▶ **WORK TASK**
Could you restate word for word every line of the records below, from the first one to the one holding "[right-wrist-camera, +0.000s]"?

Stored records:
--*--

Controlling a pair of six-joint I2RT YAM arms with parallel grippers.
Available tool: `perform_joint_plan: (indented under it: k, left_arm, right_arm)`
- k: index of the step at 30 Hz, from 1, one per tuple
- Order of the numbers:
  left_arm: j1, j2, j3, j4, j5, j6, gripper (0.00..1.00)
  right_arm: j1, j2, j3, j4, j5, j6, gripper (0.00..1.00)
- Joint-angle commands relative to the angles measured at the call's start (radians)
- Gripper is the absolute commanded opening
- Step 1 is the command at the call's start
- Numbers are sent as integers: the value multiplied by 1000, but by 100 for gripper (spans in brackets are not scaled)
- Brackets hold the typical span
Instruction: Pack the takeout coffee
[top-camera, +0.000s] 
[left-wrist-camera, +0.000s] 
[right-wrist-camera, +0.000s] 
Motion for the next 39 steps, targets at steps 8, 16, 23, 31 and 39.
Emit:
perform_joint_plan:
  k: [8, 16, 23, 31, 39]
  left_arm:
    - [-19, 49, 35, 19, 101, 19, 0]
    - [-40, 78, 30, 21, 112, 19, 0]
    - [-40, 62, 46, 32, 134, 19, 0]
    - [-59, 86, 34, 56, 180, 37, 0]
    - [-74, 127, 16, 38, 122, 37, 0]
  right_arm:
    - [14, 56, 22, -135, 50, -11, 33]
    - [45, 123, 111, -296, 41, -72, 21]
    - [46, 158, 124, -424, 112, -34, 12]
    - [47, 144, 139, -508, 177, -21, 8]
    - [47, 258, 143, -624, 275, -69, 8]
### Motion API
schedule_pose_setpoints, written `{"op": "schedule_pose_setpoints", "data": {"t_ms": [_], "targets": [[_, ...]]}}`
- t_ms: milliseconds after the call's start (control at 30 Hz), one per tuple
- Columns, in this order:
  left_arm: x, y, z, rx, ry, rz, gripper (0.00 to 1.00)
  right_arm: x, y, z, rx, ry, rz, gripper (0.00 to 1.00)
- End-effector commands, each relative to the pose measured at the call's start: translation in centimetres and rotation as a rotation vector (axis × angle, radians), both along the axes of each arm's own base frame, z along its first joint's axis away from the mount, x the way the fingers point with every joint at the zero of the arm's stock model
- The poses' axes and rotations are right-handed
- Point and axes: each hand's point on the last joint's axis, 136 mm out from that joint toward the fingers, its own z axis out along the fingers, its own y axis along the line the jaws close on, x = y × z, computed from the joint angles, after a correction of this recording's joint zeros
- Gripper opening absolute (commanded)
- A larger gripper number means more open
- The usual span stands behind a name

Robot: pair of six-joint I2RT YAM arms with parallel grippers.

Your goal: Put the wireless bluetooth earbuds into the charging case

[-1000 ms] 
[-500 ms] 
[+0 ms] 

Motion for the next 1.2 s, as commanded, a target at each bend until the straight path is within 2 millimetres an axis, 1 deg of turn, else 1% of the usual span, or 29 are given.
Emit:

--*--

▶ **ANSWER TO THE PROBLEM**
Controlling a pair of six-joint I2RT YAM arms with parallel grippers.
Available tool: `perform_joint_plan: (indented under it: k, left_arm, right_arm)`
- k: index of the step at 30 Hz, from 1, one per tuple
- Order of the numbers:
  left_arm: j1, j2, j3, j4, j5, j6, gripper (0.00..1.00)
  right_arm: j1, j2, j3, j4, j5, j6, gripper (0.00..1.00)
- Joint-angle commands relative to the angles measured at the call's start (radians)
- Gripper is the absolute commanded opening
- Step 1 is the command at the call's start
- Numbers are sent as integers: the value multiplied by 1000, but by 100 for gripper (spans in brackets are not scaled)
- Brackets hold the typical span
Instruction: Pack the takeout coffee
[top-camera, +0.000s] 
[left-wrist-camera, +0.000s] 
[right-wrist-camera, +0.000s] 

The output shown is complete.